One of the main questions this week was whether the Chinese army or police force would interfere. The local Chinese army commander hinted at it, while about 12,000 policemen gathered in nearby Shenzhen, just across the border in the mainland. The Hong Kong authorities, notably executive leader Carrie Lam and several police commanders, emphasized they were perfectly capable of handling this situation themselves. Given the developments in the past months one can question this, but the hesitation of Beijing to interfere is comprehendible. They do not want unrest, in the wake of the 70th anniversary of the People’s Republic later this year, while they know that direct action will make it impossible to get realigned with Taiwan in the foreseeable future, which has been a main goal of any Chinese leader since Mao, current leader Xi Jinping in particular.
Lam hinted at a press conference that the protests only foster the quick termination of the ‘one country two systems’ situation, agreed as part of the handover Treaty with the British in the nineteen eighties. One of the important elements is that Hong Kong keeps its own liberal laws and regulations for the first 50 years after the transfer of sovereignty in 1997.
Earlier protests died down, without much change achieved, mainly because the protesters did not succeed in broadening their movement to the wider public in Hong Kong. Although there was a supporting demonstration of public servants last Friday, this may happen again. On Wednesday, small traders already complained about the income they lose due to all the protests. And there are the mysterious groups of men in white t-shirts who beat up the protesters.
However, in the midterm, the protests will be futile. In the end this is an internal Chinese issue. Sure enough, there will be international protests, and depending on the outcome of the current crisis, perhaps also economic sanctions against China, if it just ends the protests by police or army action. These international protests are mainly symbolic though. Economic sanctions are the instruments of the impotent, not the powerful. Never have they worked to change a regime, or to make live very miserable for the leaders of a country. They do hit the population, but his and her concerns are easily overlooked in the international arena.

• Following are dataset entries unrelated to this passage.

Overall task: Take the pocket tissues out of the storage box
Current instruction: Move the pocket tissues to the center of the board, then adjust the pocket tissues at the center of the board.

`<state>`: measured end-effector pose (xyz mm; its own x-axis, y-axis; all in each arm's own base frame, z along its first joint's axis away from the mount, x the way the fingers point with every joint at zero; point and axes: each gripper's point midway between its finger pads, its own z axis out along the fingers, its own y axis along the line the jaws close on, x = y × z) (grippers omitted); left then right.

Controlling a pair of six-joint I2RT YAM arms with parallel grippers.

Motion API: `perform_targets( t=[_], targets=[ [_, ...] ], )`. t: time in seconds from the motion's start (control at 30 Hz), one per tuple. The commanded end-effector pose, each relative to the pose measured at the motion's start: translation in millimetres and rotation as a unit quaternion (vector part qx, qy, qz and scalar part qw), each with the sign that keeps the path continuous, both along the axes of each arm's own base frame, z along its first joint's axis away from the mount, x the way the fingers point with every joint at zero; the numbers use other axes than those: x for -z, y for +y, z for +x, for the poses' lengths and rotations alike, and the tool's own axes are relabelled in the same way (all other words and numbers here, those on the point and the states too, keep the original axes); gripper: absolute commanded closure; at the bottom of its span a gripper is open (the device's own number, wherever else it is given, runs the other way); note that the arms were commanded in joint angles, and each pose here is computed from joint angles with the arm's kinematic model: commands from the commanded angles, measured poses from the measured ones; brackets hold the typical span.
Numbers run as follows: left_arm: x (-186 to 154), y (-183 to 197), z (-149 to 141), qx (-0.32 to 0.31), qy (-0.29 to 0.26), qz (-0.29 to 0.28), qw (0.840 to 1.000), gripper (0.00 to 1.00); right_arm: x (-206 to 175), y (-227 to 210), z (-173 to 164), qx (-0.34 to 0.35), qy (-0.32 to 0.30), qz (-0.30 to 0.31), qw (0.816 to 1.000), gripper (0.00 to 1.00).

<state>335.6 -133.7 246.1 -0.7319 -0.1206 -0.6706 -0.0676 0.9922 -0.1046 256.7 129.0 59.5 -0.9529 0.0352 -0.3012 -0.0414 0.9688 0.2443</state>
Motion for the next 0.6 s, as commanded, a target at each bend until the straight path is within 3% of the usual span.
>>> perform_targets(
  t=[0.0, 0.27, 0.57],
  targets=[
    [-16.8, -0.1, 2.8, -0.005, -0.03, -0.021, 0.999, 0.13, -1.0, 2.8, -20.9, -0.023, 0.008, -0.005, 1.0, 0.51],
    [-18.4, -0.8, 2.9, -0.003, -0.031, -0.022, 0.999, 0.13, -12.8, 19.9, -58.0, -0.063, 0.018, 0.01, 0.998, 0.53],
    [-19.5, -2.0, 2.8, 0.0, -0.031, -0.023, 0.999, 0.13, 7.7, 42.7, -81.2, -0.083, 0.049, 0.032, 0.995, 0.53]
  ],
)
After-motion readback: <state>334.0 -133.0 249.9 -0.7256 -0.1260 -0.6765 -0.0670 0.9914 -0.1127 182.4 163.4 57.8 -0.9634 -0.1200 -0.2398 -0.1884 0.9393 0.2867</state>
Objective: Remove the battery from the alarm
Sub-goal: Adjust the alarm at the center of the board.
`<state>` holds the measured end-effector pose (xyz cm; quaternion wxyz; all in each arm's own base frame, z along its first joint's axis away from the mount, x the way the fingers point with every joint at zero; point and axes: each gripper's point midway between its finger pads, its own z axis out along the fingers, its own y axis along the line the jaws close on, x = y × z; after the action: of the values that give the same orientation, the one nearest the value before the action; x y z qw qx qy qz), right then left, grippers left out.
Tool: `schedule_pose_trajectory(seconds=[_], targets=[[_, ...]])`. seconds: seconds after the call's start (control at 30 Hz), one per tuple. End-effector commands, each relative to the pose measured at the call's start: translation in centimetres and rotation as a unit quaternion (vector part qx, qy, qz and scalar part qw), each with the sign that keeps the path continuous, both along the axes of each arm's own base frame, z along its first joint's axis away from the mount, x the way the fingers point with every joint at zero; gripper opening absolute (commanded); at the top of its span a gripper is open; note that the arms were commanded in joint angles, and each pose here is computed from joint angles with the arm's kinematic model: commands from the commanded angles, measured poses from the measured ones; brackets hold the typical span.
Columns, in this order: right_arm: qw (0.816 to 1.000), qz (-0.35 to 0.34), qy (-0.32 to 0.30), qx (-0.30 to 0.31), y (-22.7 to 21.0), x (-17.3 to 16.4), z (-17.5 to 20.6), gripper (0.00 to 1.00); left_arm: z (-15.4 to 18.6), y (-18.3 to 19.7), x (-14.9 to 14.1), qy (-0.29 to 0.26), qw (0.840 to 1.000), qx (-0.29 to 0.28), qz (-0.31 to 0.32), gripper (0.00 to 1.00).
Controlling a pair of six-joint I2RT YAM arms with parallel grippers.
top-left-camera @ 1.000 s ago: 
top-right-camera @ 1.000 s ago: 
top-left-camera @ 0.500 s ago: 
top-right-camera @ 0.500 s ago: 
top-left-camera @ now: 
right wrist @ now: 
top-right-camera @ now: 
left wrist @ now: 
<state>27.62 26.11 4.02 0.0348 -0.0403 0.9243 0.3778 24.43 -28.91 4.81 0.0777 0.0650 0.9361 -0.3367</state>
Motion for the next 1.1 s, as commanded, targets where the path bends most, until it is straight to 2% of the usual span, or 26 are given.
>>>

The sad but undeniable truth is that no foreigner is going to die for Hong Kong. The great powers will treat this an internal Chinese affair. The USA already said so. No foreign power will intervene in China if the terms of the Sino-British Treaty are tampered with. At present, it is far more likely that Hong Kong will lose its special status, perhaps also earlier than the 50 years agreed, than that China will change into the liberal direction. The world may protest, but in the end the Chinese will have their way.